DeepCleer Async Video Moderation submits a video file for content moderation in both captured frames and audio segments, with results delivered asynchronously to your callback URL.
API Description
The Async Video Moderation API detects regulatory risks and business-specific content in both captured frames and audio segments of a video file.
Frame detection identifies political content, pornography, advertising, violence & terrorism, and other regulatory risks. It can also recognize faces, logos, flora & fauna, and other business-specific content based on your use case.
Audio detection identifies political content, pornography, advertising, and other regulatory risks. It can also recognize gender, voice timbre, minors, and other business-specific content based on your use case.
Submit video information for moderation with configurable frame capture frequency. Results are delivered asynchronously through a callback URL or can be retrieved via the active query endpoint. Processing time is approximately one-third of the video file duration.

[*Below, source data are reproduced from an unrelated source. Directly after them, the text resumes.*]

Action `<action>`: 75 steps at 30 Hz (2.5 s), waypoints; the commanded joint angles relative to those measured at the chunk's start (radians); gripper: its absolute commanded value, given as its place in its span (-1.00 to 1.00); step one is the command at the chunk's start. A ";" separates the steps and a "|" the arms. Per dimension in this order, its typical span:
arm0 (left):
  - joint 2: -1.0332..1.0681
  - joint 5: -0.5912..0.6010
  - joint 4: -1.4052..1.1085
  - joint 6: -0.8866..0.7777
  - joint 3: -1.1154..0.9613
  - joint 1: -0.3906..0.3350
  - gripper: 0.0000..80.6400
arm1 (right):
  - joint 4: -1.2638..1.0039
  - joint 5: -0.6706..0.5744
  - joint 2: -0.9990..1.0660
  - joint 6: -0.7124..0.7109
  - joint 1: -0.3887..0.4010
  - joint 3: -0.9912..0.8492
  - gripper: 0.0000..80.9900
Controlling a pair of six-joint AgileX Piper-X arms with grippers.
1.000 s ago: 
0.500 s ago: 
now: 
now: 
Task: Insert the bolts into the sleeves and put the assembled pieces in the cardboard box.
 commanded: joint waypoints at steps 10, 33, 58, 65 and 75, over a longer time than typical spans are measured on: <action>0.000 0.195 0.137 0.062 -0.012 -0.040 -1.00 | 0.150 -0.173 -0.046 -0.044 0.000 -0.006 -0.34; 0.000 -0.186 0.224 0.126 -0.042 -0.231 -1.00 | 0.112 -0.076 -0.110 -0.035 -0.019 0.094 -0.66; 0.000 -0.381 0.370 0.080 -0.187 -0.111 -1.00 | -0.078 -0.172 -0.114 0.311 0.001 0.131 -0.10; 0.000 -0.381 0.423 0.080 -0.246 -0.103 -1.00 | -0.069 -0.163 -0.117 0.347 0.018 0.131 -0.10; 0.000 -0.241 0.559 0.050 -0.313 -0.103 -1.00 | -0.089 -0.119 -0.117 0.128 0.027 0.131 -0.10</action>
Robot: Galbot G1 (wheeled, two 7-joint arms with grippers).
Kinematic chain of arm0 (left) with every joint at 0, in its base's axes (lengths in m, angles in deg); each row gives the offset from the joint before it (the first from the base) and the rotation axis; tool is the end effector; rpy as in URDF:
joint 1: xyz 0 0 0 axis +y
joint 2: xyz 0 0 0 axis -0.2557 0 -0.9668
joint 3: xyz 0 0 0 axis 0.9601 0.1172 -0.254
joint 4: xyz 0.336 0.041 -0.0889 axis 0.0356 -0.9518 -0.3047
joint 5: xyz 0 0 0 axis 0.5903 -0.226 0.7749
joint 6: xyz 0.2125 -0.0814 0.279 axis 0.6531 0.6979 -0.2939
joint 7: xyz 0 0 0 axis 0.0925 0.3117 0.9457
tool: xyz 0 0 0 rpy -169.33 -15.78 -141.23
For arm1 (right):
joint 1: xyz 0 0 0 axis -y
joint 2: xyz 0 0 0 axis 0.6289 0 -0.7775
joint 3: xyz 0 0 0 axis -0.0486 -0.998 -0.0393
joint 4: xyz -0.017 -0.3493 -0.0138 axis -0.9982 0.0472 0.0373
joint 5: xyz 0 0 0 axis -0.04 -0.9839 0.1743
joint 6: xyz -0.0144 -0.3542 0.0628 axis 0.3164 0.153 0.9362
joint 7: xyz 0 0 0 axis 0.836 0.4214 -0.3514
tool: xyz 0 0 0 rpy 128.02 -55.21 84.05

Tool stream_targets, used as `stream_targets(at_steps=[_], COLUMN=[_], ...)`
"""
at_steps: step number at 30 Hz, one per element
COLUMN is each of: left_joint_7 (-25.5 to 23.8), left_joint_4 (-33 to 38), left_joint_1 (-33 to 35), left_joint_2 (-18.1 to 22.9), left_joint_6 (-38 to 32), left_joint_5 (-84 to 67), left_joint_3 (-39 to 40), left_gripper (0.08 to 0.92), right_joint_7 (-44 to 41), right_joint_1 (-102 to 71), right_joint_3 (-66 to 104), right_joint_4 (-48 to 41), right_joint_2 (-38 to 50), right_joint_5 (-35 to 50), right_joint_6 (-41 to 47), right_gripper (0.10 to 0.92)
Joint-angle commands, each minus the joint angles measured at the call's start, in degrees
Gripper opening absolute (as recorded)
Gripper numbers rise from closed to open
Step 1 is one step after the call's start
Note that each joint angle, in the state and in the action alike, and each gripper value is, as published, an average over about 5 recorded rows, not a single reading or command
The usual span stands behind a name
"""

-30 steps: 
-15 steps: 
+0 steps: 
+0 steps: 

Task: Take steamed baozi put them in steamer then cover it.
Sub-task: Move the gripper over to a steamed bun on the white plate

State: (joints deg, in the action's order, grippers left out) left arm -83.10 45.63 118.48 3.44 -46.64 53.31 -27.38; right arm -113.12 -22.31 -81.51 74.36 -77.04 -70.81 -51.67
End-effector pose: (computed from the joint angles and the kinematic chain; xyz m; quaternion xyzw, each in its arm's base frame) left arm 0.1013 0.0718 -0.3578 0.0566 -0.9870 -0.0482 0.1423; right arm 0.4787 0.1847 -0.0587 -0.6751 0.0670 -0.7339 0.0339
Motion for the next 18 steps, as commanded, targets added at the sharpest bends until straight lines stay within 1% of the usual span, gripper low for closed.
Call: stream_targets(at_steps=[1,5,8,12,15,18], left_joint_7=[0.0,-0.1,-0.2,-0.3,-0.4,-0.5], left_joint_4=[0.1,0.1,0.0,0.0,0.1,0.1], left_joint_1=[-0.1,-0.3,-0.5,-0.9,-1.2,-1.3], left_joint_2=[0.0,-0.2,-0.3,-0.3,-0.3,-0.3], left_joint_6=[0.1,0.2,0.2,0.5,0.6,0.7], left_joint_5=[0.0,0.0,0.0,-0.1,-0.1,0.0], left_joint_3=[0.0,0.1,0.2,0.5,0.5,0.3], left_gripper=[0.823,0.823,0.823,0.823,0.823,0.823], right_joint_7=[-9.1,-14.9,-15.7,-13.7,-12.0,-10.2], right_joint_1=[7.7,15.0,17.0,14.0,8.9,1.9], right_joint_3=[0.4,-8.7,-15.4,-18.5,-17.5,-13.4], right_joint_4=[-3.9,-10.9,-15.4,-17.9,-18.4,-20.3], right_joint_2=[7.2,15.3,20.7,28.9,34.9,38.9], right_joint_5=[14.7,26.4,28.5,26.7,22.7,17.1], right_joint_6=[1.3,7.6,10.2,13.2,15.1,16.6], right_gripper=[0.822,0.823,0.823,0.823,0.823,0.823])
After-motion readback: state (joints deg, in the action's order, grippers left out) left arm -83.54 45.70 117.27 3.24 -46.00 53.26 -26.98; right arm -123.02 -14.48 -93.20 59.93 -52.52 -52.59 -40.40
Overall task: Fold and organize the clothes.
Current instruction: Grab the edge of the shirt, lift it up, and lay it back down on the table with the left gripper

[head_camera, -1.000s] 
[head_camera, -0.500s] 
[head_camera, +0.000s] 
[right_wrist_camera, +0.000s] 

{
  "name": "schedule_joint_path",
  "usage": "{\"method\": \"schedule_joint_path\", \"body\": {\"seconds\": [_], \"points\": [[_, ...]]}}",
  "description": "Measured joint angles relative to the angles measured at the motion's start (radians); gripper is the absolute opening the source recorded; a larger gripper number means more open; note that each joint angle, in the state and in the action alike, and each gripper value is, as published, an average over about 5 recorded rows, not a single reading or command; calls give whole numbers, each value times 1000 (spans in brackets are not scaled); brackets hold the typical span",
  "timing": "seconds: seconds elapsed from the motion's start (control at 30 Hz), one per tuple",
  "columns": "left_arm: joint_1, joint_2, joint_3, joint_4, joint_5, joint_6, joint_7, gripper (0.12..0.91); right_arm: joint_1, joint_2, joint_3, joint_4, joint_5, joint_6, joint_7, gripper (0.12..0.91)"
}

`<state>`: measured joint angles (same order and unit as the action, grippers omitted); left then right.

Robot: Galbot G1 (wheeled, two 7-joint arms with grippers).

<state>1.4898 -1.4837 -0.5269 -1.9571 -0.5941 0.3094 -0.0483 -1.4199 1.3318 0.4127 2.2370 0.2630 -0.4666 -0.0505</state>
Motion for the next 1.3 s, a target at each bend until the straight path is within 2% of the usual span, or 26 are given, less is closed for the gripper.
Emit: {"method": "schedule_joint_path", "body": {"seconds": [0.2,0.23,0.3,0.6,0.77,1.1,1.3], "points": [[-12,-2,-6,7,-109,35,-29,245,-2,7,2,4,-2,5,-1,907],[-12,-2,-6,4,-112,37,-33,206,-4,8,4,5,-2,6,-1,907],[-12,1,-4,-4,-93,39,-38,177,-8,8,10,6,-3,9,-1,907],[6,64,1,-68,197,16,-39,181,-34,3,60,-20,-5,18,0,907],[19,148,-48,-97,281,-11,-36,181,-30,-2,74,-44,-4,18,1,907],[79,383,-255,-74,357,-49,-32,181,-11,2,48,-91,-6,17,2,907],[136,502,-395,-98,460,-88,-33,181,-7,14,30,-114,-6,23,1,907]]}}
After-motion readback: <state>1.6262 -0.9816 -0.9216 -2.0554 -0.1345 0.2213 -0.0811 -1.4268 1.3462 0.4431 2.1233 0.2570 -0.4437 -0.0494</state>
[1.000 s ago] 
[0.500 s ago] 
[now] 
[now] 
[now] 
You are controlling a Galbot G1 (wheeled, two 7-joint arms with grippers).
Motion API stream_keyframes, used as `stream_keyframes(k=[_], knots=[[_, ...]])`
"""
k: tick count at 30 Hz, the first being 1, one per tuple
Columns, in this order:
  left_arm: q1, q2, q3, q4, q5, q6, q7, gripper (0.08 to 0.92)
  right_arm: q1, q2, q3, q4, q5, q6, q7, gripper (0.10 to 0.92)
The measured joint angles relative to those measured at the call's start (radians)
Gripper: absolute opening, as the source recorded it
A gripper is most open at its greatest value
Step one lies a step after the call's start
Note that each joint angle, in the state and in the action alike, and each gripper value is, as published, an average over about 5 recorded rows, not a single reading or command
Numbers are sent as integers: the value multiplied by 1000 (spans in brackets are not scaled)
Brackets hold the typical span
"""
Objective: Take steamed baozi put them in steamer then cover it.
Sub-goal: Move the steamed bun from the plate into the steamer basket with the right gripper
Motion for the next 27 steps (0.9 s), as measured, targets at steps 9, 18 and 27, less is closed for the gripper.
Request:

Internal processing timeout is 3 seconds with one automatic retry. Normal request latency is approximately 5 ms. The synchronous response is an acknowledgement only — moderation results are delivered asynchronously through your callback URL or via the active query endpoint.
Callback Mechanism
When DeepCleer pushes a result to your callback URL and your endpoint responds with HTTP 200, the delivery is considered successful. If any other status code is returned (or the request fails), the system retries on the following schedule (in seconds):
After 20 failed attempts, no further retries are made.
Request
Request URL
Cluster
Endpoint
Singapore Video
http://api-video-xjp.fengkongcloud.com/video/v4
Request Parameters
Top-Level Parameters
Parameter
Type
Required
Max Length
Description
accessKey
string
Yes
20
API authentication key. The default accessKey is sent in your onboarding email.
appId
string
Yes
64
Application identifier, such as web for your web application or app for your mobile app. The default appId is sent in your onboarding email. Contact DeepCleer if you need a new appId.
eventId
string
Yes
64
Event identifier used to distinguish moderation scenarios in your application, such as promptMedia for attached media of prompts or liveVidio for livestream audio. The default eventId is sent in your onboarding email. Contact DeepCleer if you need a new eventId.
imgType
string
Conditional
64
Frame detection types. At least one of imgType or imgBusinessType must be provided. See Image Detection Types.
audioType
string
Conditional
64
Audio detection types. At least one of audioType or audioBusinessType must be provided. See Audio Detection Types.
imgBusinessType
string
Conditional
128
Frame business detection labels. At least one of imgType or imgBusinessType must be provided. See your business label catalog for available values.
audioBusinessType
string
Conditional
128
Audio business detection labels. At least one of audioType or audioBusinessType must be provided. See Audio Business Types.
callback
string
Yes
500
URL that receives asynchronous moderation results. Supports HTTP and HTTPS.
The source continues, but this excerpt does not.